Software will lead the way
The most important improvements to Apple Watch will come as watchOS updates. Current hardware (Series 4, at least) is capable enough to run most of these updates, but Apple may want to make them exclusive to future hardware anyway. It wouldn’t be the first time it has done such a thing.
Giving watch faces some sort of dim, monochromatic, always-on face so the watch doesn’t look like a black slab on your wrist most of the time—that feels like a no-brainer. Today’s watches could do it, but I wouldn’t be surprised if Apple was trying to get battery life up before adding a battery-draining feature like that.
Custom watch faces may never happen, but it certainly wouldn’t be difficult for Apple to release “FaceKit” tools that allow developers to design their own watch faces while making sure complications work properly and Apple’s design sensibilities aren’t completely abandoned.
One of the most requested software features—Android support—is just never going to happen. Apple has the most popular watch in the world and still has many millions of iPhone users to sell to.
For the most part, I think we can expect major new software features to lean heavily on machine learning and AI. The Siri watch face got a lot better in watchOS 5, and as Siri improves in general, so too will the usefulness of having it on your wrist.
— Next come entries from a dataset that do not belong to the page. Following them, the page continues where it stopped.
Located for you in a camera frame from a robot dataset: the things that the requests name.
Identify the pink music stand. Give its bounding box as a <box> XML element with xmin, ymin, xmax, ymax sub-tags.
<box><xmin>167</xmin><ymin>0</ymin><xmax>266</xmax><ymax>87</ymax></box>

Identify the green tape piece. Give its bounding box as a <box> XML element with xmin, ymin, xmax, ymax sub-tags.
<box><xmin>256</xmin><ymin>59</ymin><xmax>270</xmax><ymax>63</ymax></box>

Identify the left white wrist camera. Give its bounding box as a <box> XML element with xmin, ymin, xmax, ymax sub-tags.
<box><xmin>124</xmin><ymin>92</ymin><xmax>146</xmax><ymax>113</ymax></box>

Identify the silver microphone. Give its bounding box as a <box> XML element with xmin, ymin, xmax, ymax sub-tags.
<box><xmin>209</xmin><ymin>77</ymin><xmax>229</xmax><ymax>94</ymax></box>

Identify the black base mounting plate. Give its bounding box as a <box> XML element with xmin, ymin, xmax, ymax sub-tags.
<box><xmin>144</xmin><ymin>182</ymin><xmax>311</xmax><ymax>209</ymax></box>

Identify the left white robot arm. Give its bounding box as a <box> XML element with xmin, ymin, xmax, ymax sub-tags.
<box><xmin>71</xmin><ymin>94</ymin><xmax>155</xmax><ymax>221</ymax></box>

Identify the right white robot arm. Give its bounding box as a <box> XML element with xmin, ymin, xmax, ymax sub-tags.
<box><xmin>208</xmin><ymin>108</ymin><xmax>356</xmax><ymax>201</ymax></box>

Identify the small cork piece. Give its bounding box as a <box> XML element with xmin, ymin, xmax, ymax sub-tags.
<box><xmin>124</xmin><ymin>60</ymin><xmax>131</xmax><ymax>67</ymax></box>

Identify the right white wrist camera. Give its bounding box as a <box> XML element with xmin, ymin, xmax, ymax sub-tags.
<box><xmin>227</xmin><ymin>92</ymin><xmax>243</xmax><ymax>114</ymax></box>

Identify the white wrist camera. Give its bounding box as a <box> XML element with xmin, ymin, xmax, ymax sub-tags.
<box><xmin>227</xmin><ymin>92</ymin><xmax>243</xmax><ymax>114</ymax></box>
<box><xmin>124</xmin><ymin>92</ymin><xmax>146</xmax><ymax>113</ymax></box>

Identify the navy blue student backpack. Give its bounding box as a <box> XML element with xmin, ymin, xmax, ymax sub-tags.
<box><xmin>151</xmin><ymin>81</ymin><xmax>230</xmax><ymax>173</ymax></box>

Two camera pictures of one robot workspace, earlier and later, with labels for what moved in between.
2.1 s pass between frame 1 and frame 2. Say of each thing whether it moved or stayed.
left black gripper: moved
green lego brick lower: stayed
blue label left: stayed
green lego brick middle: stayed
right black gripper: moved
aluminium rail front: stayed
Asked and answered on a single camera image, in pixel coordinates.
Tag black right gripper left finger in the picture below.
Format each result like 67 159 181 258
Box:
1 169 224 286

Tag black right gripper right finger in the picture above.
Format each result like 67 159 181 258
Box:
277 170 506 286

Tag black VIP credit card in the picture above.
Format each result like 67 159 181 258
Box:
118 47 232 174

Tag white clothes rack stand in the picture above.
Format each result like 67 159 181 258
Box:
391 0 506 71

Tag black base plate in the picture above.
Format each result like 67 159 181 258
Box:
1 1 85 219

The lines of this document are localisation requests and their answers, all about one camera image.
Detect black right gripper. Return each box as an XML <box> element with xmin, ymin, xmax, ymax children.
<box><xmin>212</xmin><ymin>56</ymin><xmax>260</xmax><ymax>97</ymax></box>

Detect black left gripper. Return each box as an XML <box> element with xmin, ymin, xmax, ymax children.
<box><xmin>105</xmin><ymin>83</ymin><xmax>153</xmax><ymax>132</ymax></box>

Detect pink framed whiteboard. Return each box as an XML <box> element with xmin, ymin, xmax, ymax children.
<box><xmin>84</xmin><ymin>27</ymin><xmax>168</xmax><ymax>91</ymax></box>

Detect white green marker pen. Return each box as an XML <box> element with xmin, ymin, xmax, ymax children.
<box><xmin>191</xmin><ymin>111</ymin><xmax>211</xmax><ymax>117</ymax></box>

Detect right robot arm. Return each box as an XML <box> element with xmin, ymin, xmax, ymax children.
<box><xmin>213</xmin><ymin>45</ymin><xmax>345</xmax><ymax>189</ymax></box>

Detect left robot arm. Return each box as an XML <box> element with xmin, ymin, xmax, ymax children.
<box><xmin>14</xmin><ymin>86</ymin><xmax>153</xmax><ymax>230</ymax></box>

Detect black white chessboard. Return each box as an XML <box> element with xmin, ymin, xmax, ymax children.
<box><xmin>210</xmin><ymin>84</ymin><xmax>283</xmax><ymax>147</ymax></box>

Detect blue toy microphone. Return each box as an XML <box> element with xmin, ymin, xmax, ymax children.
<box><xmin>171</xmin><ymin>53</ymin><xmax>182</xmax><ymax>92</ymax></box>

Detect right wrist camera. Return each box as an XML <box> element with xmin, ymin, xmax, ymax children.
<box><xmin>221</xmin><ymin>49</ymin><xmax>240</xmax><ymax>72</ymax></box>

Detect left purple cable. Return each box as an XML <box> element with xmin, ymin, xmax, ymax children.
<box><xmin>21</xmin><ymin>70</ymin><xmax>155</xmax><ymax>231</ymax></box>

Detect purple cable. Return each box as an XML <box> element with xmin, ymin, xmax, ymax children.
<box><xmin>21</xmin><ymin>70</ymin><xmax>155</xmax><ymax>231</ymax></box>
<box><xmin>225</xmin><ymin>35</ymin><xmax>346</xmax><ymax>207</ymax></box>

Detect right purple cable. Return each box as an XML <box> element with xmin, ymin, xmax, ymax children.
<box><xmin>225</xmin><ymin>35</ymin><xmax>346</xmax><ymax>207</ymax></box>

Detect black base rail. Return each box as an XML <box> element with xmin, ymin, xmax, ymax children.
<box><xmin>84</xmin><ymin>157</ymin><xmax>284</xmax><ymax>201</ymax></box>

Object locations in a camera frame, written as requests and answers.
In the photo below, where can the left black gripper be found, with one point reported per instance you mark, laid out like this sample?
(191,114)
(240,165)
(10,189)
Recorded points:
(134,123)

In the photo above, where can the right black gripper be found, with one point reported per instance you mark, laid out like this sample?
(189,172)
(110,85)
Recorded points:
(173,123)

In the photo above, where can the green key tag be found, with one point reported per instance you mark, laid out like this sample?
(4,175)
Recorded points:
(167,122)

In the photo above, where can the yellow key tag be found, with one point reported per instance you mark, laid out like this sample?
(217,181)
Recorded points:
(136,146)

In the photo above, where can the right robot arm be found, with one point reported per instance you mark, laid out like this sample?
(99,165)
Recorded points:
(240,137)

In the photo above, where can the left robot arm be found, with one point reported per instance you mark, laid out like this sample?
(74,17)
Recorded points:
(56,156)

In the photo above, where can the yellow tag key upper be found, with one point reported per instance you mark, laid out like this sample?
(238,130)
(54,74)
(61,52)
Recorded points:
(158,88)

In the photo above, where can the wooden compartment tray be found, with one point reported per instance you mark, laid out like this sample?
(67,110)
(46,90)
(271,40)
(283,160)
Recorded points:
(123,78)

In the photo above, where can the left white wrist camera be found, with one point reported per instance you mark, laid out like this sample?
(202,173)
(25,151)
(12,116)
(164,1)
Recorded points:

But more than that, features like fall detection show how much Apple can do with machine learning. The new accelerometer plays a part, but it was training a machine learning algorithm on lots of slips and falls that allowed Apple to build very accurate and hard to fool movement profiles to identify falls. The new running cadence tracking feature is another good example.
Think about taking that general principle—training machine learning on mountains of sensor data to identify actions—and extending it throughout the Watch experience. Maybe the workout app could automatically identify common exercises and count reps, then use a smart algorithm to watch your heart rate, factor in your age, and let you know exactly how long to rest between sets. Perhaps Apple Music could build a better workout playlist for you by watching calorie burn and movement intensity, associating it with the songs you were listening to at the time, and figuring out which tunes keeps you energized.
I suspect that, two years from now, most of the reasons we love our Apple Watches will have more to do with new broadly-applicable software features focused around ever-smarter machine learning and Siri stuff, and less to do with amazing hardware advances. There will be new hardware every year, but with the possible exception of longer battery life, we’re probably still a few years away from the kind of dramatic hardware improvements we got this year with the Series 4.